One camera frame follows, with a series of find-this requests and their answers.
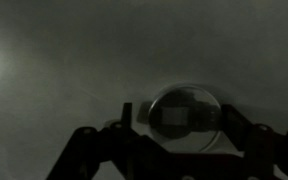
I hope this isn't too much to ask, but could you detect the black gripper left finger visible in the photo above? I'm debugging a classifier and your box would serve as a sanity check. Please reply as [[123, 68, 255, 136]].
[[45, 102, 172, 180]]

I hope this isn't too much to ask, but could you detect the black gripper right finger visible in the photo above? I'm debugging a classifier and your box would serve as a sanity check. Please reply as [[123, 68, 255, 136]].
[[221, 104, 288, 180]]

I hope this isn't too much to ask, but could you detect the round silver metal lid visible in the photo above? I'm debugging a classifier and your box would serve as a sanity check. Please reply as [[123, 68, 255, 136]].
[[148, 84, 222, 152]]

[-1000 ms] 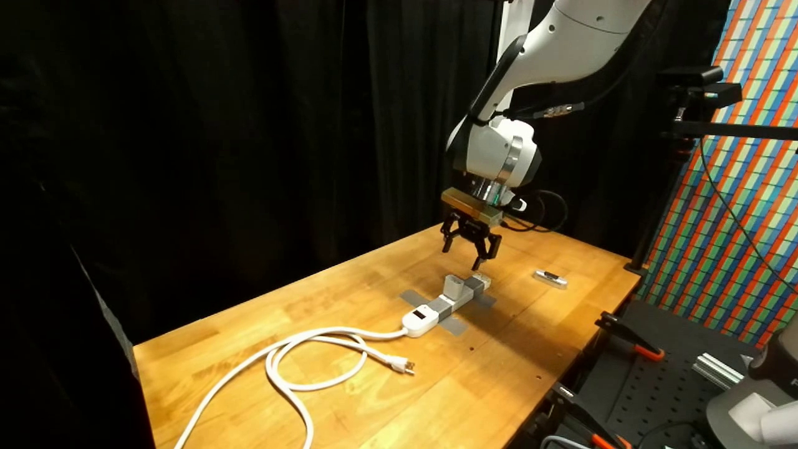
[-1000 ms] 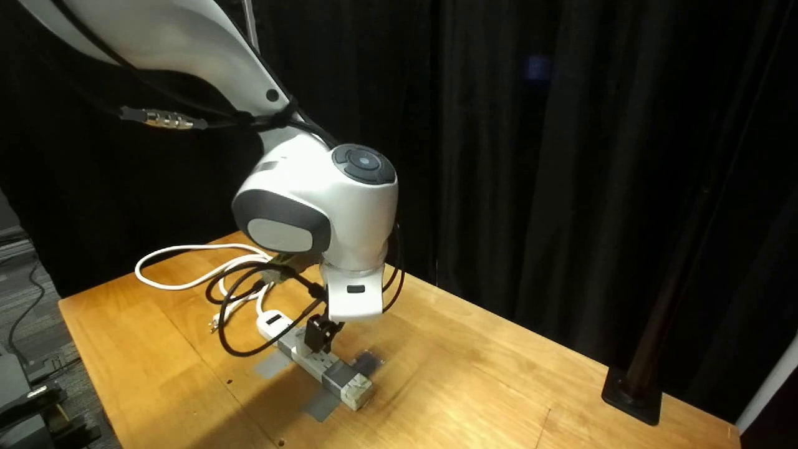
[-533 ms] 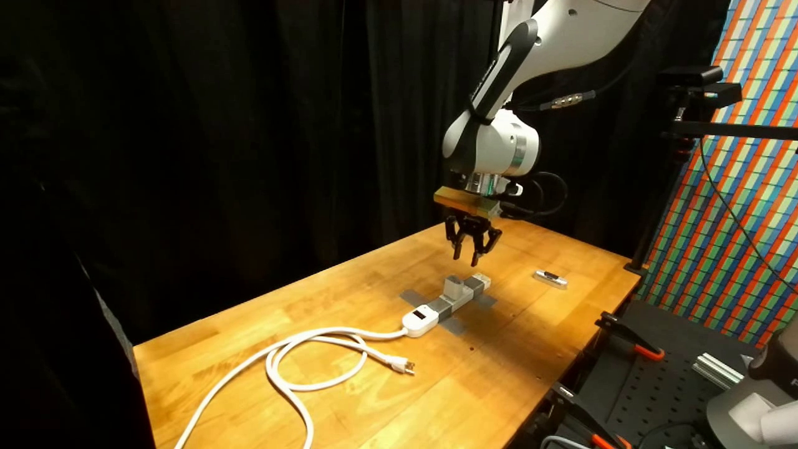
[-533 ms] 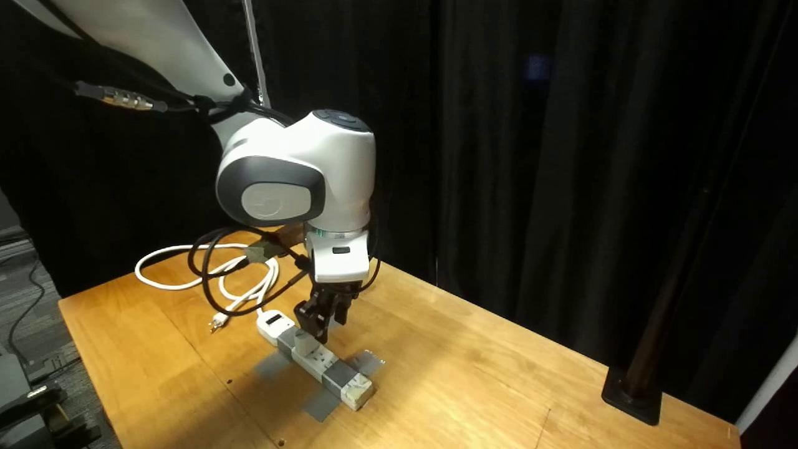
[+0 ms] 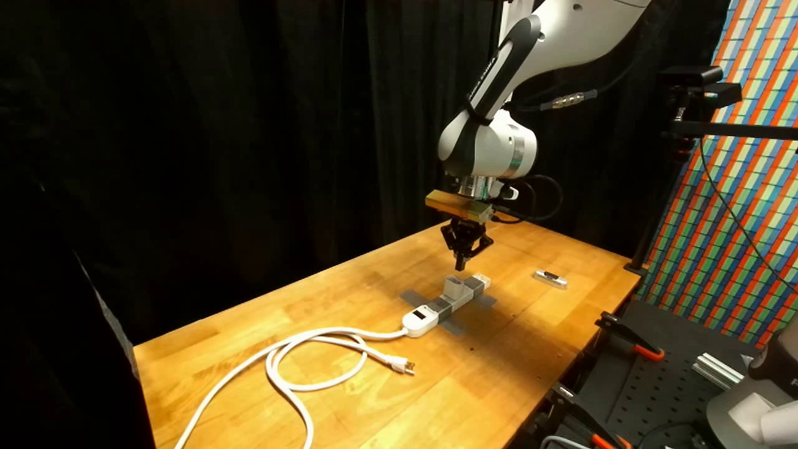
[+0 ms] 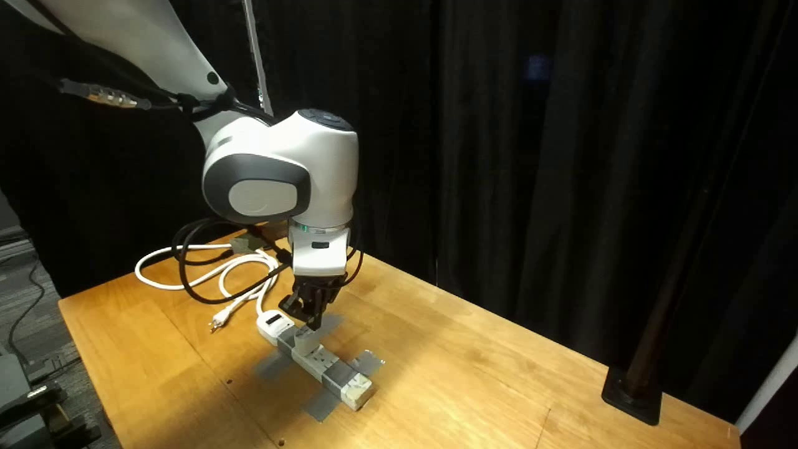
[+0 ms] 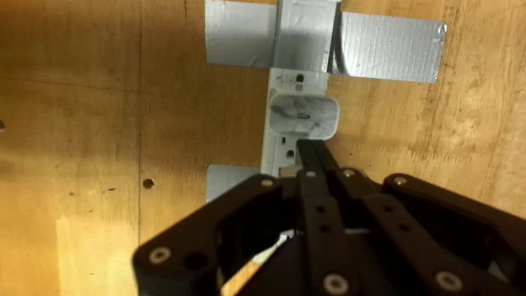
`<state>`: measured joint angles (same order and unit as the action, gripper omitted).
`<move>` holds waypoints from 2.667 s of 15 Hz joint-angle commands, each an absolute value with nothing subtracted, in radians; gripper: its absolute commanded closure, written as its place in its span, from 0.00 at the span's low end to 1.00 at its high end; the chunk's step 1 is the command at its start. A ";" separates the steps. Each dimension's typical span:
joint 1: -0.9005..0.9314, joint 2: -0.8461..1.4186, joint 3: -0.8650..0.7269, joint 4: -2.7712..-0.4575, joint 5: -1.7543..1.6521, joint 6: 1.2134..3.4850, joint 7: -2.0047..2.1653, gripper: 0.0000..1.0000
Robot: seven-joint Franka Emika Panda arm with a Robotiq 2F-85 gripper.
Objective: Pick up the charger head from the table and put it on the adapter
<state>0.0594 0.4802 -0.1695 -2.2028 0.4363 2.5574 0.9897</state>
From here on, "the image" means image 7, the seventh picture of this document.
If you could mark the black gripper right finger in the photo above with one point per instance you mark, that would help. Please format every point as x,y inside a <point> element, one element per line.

----

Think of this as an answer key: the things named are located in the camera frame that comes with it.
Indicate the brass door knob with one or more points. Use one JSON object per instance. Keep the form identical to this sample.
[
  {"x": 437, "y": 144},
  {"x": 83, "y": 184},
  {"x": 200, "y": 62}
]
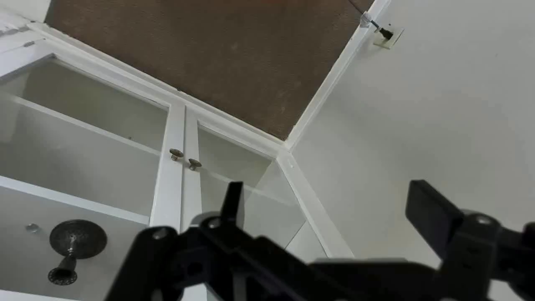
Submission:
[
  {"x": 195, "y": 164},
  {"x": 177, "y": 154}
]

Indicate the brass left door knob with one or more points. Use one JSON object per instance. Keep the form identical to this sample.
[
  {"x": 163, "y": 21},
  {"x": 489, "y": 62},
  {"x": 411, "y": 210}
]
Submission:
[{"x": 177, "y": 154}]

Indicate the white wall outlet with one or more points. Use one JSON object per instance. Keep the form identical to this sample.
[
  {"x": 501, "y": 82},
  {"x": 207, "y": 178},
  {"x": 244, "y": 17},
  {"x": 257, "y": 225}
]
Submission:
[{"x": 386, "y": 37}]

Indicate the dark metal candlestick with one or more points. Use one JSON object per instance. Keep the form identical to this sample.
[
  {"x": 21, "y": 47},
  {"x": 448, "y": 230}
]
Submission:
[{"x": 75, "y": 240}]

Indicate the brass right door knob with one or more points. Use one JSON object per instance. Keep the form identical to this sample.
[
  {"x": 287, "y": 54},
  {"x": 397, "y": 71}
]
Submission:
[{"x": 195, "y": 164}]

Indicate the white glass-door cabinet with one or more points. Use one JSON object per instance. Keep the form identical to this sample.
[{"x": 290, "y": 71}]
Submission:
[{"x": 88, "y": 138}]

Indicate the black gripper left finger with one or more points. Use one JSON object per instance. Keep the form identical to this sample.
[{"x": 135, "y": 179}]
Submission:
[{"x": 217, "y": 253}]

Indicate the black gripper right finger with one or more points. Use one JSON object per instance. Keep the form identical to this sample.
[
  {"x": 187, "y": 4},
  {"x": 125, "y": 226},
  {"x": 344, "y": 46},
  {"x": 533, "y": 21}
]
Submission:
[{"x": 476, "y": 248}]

----

## Task brief
Reproduce each line of the records in which the string "white" appears.

## Solved exercise
Indicate the white wall outlet with one or more points. Use one JSON object per instance. Keep the form identical to this sample.
Indicate the white glass-door cabinet with one or more points. Use one JSON object per instance. Keep the form identical to this sample.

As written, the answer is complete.